Dilihat dari situs Pengadilan Negeri Jakarta Selatan, Minggu (13/4/2025), Arif menjabat sebagai Ketua Pengadilan Negeri Jakarta Selatan sejak 6 November 2024. Dia sebelumnya menjabat sebagai Wakil Ketua Pengadilan Negeri Jakarta Pusat sejak 17 Januari 2024.

Di Pengadilan Negeri Jakarta Selatan, Arif memiliki golongan/pangkat Pembina Utama Muda. Pendidikan terakhirnya merupakan strata dua.

SCROLL TO CONTINUE WITH CONTENT

Arif memulai karir dengan menjadi calon hakim pada Pengadilan Negeri Batang sejak Agustus 2021. Setahun berselang, atau tepatnya 13 September 2002, ia menjadi hakim tingkat pertama Pengadilan Negeri Tanah Grogot.

Arif lalu pernah melalang buana menjadi Hakim Tingkat Pertama pada Pengadilan Negeri Banjar Baru, Pengadilan Negeri Banjar Negara hingga Pengadilan Negera Karawang. Karir itu dijalani Arif selama periode 2007 hingga 2013.

Karir Arif lalu mulai melonjak dengan ditunjuk sebagai Wakil Ketua Pengadilan Negeri Bangkinang pada 31 Agustus 2015. Setahun berselang, ia menjabat sebagai Ketua Pengadilan Negeri Bangkinang.

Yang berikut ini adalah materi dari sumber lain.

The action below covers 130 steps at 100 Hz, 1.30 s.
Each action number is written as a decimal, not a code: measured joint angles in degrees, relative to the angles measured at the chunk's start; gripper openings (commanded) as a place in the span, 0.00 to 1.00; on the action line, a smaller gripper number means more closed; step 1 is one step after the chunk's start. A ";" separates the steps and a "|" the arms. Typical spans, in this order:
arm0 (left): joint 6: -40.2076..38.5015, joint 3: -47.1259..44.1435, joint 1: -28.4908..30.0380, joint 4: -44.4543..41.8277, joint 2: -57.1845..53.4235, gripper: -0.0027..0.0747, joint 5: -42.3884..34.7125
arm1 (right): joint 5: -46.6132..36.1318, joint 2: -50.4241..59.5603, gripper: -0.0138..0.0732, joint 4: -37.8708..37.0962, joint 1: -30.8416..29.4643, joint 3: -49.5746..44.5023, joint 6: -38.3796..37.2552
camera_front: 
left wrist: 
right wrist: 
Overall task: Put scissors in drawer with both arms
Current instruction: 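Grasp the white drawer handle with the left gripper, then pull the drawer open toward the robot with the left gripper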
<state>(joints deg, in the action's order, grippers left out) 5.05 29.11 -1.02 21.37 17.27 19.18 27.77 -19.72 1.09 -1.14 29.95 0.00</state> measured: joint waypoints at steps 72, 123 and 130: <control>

Jabatan Arif makin mentereng usai didapuk sebagai Wakil Ketua Pengadilan Negeri Jakarta Pusat pada 17 Januari 2024. Jabatan itu berlangsung selama 11 bulan usai ia dilantik sebagai Ketua Pengadilan Negeri Jakarta Selatan sejak 6 November 2024.

Perjalanan Arif di dunia kehakiman kini berhenti usai ia ditangkap dan ditetapkan sebagai tersangka oleh Kejagung. Arif diduga menerima suap Rp 60 miliar sebagai pemulus untuk mengatur vonis lepas tiga terdakwa korporasi dalam kasus korupsi minyak goreng.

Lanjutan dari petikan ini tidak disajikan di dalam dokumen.